Stopping, I swung the lantern and held it so we could all see each other. “A grizzly or a cinnamon?” I said. “Did it charge you?”
“It didn’t get a chance,” she answered. “That mule took one look and went tearing off the road, over bumps and hollows and everything. We simply couldn’t hold him.”
“Mules make swift decisions
and stick to them.” I could imagine that wild ride and the jarring of the careening buggy. “Did he throw you out?”
“He stopped when we came to the trees, but he was still acting terribly nervous. Father thought the best way to calm him was to unharness him and let him graze a bit.”
“And then you never could catch him again,” I finished the story. “He’s back in Chuckwalla by now, so they’ll send out for the rig in the morning. How did your father get hurt?”
“He isn’t injured; he just collapsed. We followed that mule for hours, and then we gathered up our luggage, which had been dumped out while he was escaping from the bear. By then Father was complaining that he wasn’t feeling well, and by the time I found the spring behind the cabin, he was too ill to do anything but lie down. I heard at least one rig go by a couple of hours ago; but it was getting dark, and I didn’t know precisely who we might meet on a road like this. I was just as glad that the driver didn’t seem to hear me call.”

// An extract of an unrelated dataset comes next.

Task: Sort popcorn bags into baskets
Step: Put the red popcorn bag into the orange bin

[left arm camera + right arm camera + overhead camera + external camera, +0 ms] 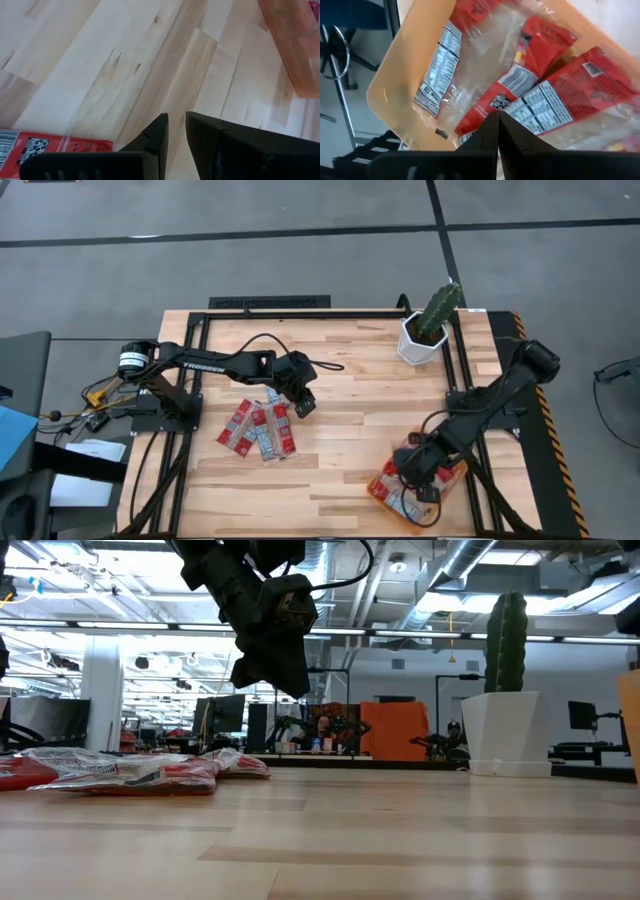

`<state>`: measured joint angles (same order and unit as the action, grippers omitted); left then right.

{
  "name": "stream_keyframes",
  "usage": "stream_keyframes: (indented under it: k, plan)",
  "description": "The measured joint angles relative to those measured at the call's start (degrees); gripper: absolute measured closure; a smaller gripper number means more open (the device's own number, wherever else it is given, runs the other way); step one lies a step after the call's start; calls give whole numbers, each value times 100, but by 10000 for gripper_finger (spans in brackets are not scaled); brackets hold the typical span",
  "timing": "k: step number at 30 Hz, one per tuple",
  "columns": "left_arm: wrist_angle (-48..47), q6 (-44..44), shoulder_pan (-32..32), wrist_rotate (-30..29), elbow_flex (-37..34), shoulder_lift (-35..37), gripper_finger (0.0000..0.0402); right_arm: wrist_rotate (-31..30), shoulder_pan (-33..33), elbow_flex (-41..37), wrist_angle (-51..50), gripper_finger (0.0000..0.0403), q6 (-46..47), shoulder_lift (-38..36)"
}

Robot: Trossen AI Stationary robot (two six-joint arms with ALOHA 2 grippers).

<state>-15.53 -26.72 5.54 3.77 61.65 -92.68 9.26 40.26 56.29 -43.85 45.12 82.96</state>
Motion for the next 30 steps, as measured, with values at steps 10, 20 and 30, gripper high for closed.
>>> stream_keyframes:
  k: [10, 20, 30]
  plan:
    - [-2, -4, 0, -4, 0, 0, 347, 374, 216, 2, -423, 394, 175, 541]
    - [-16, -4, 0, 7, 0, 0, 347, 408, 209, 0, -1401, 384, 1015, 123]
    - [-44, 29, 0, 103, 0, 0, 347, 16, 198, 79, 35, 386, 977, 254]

That would have been Duncan, and I smiled at the probable thoughts of that careful citizen, when he heard a woman’s voice hailing him. “I don’t blame you for being cautious, but what led you to chance running out to meet us?”
“Oh, when I heard her singing,” the girl said, “I knew it would be all right. As long as a woman was with you, I could count on you being safe, respectable people.”

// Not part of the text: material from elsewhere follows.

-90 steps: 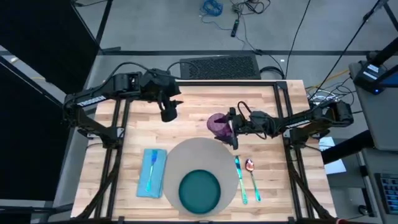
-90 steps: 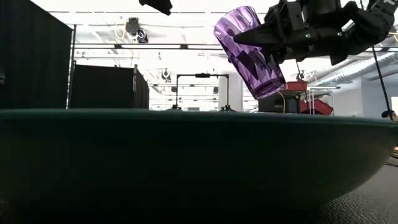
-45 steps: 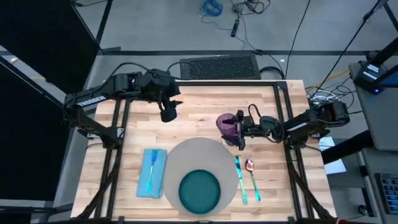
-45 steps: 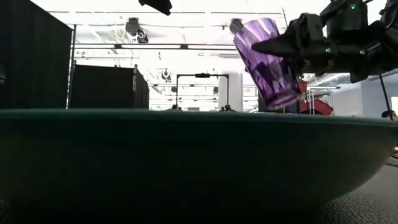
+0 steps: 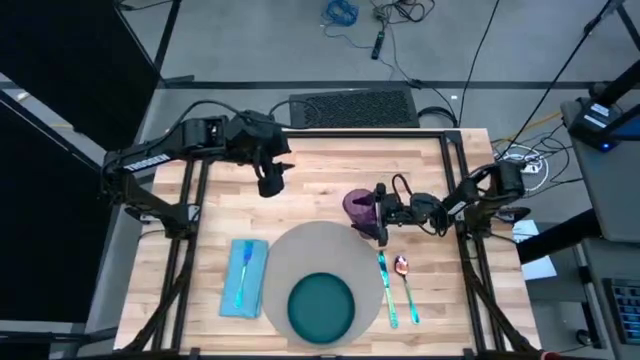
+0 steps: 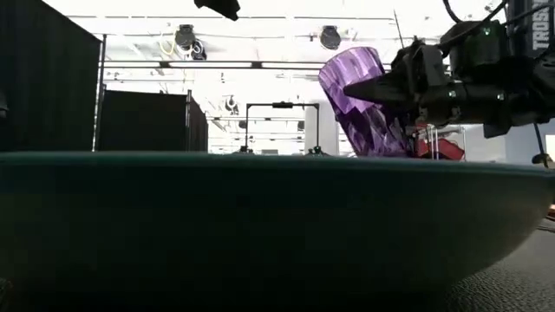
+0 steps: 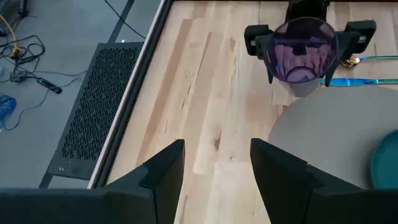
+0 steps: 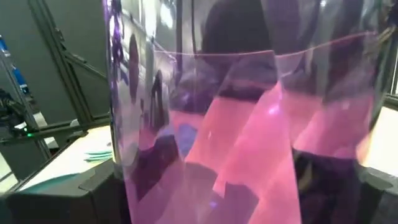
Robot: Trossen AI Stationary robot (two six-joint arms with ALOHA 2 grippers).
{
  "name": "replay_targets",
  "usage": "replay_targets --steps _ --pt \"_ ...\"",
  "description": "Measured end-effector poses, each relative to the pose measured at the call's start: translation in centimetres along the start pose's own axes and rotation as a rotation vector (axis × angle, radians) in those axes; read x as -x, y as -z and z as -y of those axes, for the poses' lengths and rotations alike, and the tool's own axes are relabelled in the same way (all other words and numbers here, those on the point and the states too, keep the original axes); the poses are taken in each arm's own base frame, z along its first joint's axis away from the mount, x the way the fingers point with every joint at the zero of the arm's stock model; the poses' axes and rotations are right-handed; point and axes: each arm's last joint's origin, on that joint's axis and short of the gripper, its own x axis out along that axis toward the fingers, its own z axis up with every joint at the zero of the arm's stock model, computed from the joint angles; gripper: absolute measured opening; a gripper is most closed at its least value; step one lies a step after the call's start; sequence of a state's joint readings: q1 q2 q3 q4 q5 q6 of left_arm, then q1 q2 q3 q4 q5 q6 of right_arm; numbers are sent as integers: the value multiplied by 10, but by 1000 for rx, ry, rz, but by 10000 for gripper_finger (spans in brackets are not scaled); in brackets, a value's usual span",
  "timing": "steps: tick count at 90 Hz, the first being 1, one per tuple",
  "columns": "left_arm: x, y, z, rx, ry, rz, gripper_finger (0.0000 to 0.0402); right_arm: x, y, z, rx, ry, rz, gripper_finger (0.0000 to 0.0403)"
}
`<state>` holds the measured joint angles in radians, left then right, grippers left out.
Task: Set table place
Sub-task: Put the purple glass on the gray placemat to the top of the green plate
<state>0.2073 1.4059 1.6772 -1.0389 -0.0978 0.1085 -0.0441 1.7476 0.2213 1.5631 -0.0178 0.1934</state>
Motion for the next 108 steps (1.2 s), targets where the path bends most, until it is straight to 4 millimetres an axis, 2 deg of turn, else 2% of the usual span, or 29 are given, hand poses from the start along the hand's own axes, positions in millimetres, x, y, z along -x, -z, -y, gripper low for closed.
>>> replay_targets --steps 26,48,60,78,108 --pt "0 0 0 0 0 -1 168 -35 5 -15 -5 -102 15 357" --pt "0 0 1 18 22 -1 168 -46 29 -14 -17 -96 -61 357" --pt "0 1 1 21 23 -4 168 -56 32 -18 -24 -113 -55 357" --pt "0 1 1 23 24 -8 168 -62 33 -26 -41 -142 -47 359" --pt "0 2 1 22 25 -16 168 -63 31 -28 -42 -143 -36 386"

“On behalf of Rogue River Pete, I thank you,” I murmured. “As for your father, I imagine the whole trouble is that he chased around after the mule before he’d become used to this altitude.”

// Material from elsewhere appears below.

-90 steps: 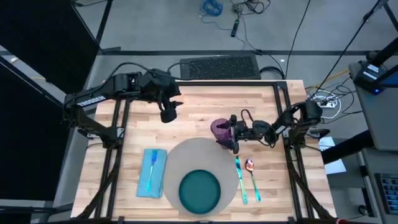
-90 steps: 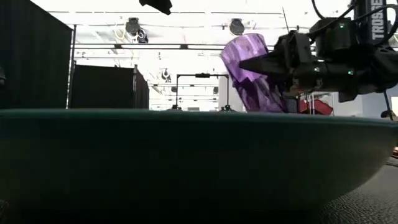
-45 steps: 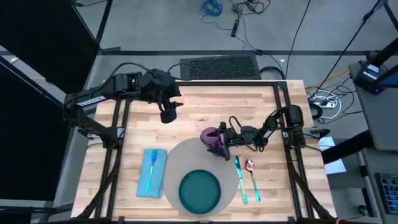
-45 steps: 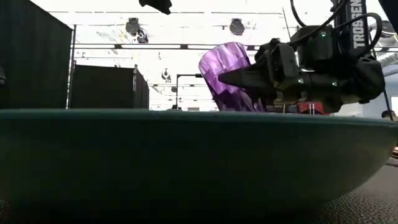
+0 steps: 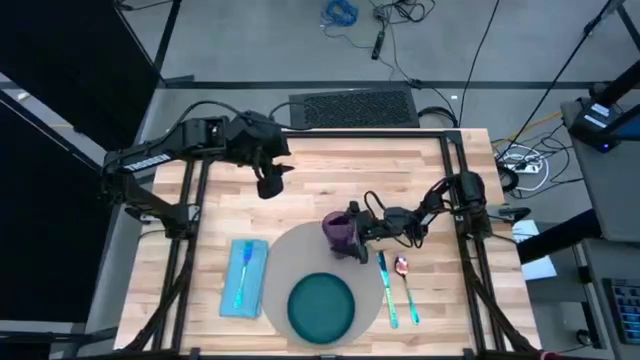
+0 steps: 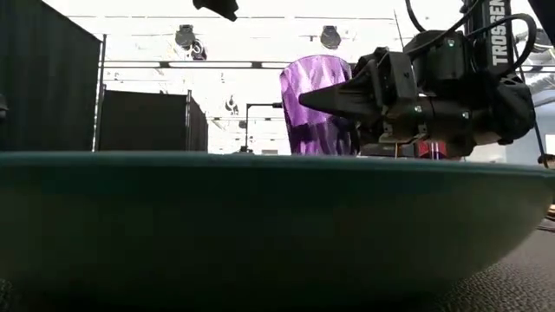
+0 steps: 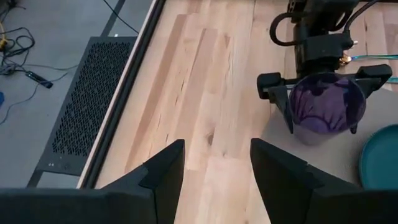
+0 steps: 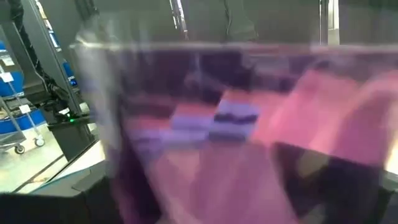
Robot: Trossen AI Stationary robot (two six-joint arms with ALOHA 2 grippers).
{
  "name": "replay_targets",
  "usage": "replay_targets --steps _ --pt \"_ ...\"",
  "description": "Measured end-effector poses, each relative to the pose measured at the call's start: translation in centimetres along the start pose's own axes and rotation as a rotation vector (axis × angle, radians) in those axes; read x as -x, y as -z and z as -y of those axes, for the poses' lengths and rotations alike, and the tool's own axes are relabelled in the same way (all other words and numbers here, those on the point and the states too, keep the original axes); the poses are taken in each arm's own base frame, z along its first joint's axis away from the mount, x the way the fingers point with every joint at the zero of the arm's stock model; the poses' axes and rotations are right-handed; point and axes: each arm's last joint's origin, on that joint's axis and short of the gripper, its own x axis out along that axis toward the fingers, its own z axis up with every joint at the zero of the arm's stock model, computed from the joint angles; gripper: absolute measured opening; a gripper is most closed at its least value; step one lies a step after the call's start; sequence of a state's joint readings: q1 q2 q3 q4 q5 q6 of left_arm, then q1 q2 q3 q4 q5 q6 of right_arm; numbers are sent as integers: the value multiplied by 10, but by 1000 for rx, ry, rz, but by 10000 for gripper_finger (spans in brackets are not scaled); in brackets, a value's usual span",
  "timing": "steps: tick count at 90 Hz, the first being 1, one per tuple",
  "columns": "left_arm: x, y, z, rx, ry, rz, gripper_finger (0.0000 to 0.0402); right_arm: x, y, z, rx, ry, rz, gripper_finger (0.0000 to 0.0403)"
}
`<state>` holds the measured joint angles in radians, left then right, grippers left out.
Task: Set table place
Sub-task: Put the purple glass on the gray placemat to the top of the green plate
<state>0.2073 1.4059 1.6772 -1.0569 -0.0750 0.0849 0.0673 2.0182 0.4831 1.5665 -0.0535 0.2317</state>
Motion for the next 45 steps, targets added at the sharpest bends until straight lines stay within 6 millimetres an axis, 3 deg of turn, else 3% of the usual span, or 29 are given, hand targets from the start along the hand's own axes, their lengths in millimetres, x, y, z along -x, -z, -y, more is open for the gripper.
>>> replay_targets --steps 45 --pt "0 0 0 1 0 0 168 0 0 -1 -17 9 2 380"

I decided that I had guessed right when we came to where her parent was stretched out on a mattress made of their combined wardrobes. The long coat with which he was covered made it impossible to see anything but his well-made shoes and his face, which was that of a professional man in his middle forties. He was awake, but his only response to our inspection was to stare back with questioning, troubled eyes.
In my hip pocket I had the all-purpose medicament of the West, but something told me that the mention of whiskey would not be welcomed. Setting the lantern down where it would not cast light enough to make the label legible, I drew forth the flask.